**PROBLEM DESCRIPTION:**
An exact, complete copy of the entries is what is needed.

**ENTRIES SUPPLIED:**
........
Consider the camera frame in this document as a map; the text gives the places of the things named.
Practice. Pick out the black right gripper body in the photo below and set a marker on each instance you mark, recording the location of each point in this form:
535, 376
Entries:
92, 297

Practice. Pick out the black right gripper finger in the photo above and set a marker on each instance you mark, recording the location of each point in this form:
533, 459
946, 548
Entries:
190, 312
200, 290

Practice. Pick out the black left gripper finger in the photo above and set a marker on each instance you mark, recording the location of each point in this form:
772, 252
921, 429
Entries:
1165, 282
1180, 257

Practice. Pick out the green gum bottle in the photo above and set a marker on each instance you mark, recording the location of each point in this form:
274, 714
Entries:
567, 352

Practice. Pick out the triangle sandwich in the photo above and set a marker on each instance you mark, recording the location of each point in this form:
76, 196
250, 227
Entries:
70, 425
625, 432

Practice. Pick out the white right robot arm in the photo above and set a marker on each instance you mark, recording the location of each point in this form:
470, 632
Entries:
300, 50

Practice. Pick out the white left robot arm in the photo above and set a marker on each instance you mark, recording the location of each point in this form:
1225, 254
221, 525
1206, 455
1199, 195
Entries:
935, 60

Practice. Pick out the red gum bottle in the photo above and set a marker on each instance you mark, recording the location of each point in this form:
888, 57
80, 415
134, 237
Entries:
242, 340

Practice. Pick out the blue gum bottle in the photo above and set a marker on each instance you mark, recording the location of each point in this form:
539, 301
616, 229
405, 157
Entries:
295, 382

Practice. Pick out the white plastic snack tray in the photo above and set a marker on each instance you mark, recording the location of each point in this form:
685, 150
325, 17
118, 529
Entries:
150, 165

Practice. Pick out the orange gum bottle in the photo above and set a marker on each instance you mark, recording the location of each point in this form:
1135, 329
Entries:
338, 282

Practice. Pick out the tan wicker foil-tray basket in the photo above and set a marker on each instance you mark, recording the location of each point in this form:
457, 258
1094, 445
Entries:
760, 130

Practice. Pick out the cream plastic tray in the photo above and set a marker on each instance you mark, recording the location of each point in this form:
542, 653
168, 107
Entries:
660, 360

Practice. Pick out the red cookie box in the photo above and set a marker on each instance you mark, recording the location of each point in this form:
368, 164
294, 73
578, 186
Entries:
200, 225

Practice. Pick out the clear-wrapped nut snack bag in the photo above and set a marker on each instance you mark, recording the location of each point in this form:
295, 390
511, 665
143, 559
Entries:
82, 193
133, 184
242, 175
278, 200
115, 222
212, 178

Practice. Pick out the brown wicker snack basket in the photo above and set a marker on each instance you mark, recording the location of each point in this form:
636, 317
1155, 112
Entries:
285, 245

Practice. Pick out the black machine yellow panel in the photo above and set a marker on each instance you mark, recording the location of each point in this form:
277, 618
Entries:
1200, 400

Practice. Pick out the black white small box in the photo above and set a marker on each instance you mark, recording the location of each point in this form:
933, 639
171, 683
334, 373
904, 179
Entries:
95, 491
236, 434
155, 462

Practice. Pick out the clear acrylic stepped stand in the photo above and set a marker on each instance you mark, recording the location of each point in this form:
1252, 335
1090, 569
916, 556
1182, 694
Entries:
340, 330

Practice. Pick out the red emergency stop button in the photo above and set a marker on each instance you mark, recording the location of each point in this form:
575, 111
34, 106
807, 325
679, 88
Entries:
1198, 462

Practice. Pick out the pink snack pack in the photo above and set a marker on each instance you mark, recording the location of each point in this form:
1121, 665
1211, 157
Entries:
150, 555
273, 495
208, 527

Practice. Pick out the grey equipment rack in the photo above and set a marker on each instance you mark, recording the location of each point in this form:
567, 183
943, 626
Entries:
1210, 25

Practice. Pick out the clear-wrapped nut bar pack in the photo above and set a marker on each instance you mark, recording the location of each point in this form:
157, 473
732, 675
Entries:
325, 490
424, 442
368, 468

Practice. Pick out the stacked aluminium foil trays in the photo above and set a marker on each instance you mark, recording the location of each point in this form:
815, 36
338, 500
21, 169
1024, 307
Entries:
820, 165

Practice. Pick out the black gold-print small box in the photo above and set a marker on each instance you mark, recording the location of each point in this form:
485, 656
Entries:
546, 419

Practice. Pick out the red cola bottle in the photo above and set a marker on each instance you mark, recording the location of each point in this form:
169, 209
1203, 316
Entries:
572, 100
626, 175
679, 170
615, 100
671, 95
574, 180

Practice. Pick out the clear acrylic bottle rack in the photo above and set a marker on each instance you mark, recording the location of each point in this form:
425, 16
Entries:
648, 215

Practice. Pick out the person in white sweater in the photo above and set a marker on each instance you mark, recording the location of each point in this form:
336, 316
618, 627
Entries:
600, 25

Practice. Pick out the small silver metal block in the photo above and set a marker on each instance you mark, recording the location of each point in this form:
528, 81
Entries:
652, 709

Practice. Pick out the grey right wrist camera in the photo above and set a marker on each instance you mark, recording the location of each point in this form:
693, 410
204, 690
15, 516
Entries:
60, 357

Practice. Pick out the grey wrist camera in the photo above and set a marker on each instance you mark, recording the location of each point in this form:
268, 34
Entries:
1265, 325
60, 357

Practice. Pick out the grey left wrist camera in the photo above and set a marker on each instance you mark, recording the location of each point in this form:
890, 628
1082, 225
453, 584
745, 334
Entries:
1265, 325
........
**THE COMPLETED TASK:**
Consider the camera frame in this document as a map; the text gives the places of the things named.
Practice. Pick out the black right gripper body in the photo below and set a marker on each instance you mark, recording the location of each point in this form:
535, 376
Entries:
92, 297

Practice. Pick out the black right gripper finger in the photo above and set a marker on each instance you mark, recording the location of each point in this form:
533, 459
946, 548
Entries:
190, 312
200, 290

Practice. Pick out the black left gripper finger in the photo above and set a marker on each instance you mark, recording the location of each point in this form:
772, 252
921, 429
Entries:
1165, 282
1180, 257

Practice. Pick out the green gum bottle in the photo above and set a marker on each instance you mark, recording the location of each point in this form:
274, 714
Entries:
567, 352

Practice. Pick out the triangle sandwich in the photo above and set a marker on each instance you mark, recording the location of each point in this form:
76, 196
250, 227
Entries:
70, 425
625, 432

Practice. Pick out the white right robot arm in the photo above and set a marker on each instance you mark, recording the location of each point in this form:
470, 632
Entries:
300, 50

Practice. Pick out the white left robot arm in the photo above and set a marker on each instance you mark, recording the location of each point in this form:
1225, 254
221, 525
1206, 455
1199, 195
Entries:
935, 60

Practice. Pick out the red gum bottle in the photo above and set a marker on each instance you mark, recording the location of each point in this form:
888, 57
80, 415
134, 237
Entries:
242, 340

Practice. Pick out the blue gum bottle in the photo above and set a marker on each instance you mark, recording the location of each point in this form:
539, 301
616, 229
405, 157
Entries:
295, 382

Practice. Pick out the white plastic snack tray in the photo above and set a marker on each instance you mark, recording the location of each point in this form:
685, 150
325, 17
118, 529
Entries:
150, 165

Practice. Pick out the orange gum bottle in the photo above and set a marker on each instance you mark, recording the location of each point in this form:
1135, 329
Entries:
338, 282

Practice. Pick out the tan wicker foil-tray basket in the photo above and set a marker on each instance you mark, recording the location of each point in this form:
457, 258
1094, 445
Entries:
760, 130

Practice. Pick out the cream plastic tray in the photo above and set a marker on each instance you mark, recording the location of each point in this form:
542, 653
168, 107
Entries:
660, 360

Practice. Pick out the red cookie box in the photo above and set a marker on each instance you mark, recording the location of each point in this form:
368, 164
294, 73
578, 186
Entries:
200, 225

Practice. Pick out the clear-wrapped nut snack bag in the photo above and set a marker on each instance you mark, recording the location of each point in this form:
295, 390
511, 665
143, 559
Entries:
82, 193
133, 184
242, 175
278, 200
115, 222
212, 178

Practice. Pick out the brown wicker snack basket in the photo above and set a marker on each instance you mark, recording the location of each point in this form:
636, 317
1155, 112
Entries:
285, 245

Practice. Pick out the black machine yellow panel in the photo above and set a marker on each instance you mark, recording the location of each point in this form:
277, 618
Entries:
1200, 400

Practice. Pick out the black white small box in the photo above and set a marker on each instance you mark, recording the location of each point in this form:
933, 639
171, 683
334, 373
904, 179
Entries:
95, 491
236, 434
155, 462

Practice. Pick out the clear acrylic stepped stand in the photo above and set a marker on each instance you mark, recording the location of each point in this form:
1252, 335
1090, 569
916, 556
1182, 694
Entries:
340, 330

Practice. Pick out the red emergency stop button in the photo above and set a marker on each instance you mark, recording the location of each point in this form:
575, 111
34, 106
807, 325
679, 88
Entries:
1198, 462

Practice. Pick out the pink snack pack in the photo above and set a marker on each instance you mark, recording the location of each point in this form:
1121, 665
1211, 157
Entries:
150, 555
273, 495
208, 527

Practice. Pick out the grey equipment rack in the photo above and set a marker on each instance you mark, recording the location of each point in this form:
567, 183
943, 626
Entries:
1210, 25

Practice. Pick out the clear-wrapped nut bar pack in the photo above and set a marker on each instance you mark, recording the location of each point in this form:
157, 473
732, 675
Entries:
325, 490
424, 442
368, 468

Practice. Pick out the stacked aluminium foil trays in the photo above and set a marker on each instance you mark, recording the location of each point in this form:
815, 36
338, 500
21, 169
1024, 307
Entries:
820, 165

Practice. Pick out the black gold-print small box in the photo above and set a marker on each instance you mark, recording the location of each point in this form:
485, 656
Entries:
546, 419

Practice. Pick out the red cola bottle in the photo above and set a marker on each instance you mark, recording the location of each point in this form:
169, 209
1203, 316
Entries:
572, 100
626, 175
679, 170
615, 100
671, 95
574, 180

Practice. Pick out the clear acrylic bottle rack in the photo above and set a marker on each instance you mark, recording the location of each point in this form:
425, 16
Entries:
648, 215

Practice. Pick out the person in white sweater in the photo above and set a marker on each instance you mark, recording the location of each point in this form:
336, 316
618, 627
Entries:
600, 25

Practice. Pick out the small silver metal block in the photo above and set a marker on each instance you mark, recording the location of each point in this form:
528, 81
Entries:
652, 709

Practice. Pick out the grey right wrist camera in the photo above and set a marker on each instance you mark, recording the location of each point in this form:
693, 410
204, 690
15, 516
Entries:
60, 357

Practice. Pick out the grey wrist camera in the photo above and set a marker on each instance you mark, recording the location of each point in this form:
268, 34
Entries:
1265, 325
60, 357

Practice. Pick out the grey left wrist camera in the photo above and set a marker on each instance you mark, recording the location of each point in this form:
890, 628
1082, 225
453, 584
745, 334
Entries:
1265, 325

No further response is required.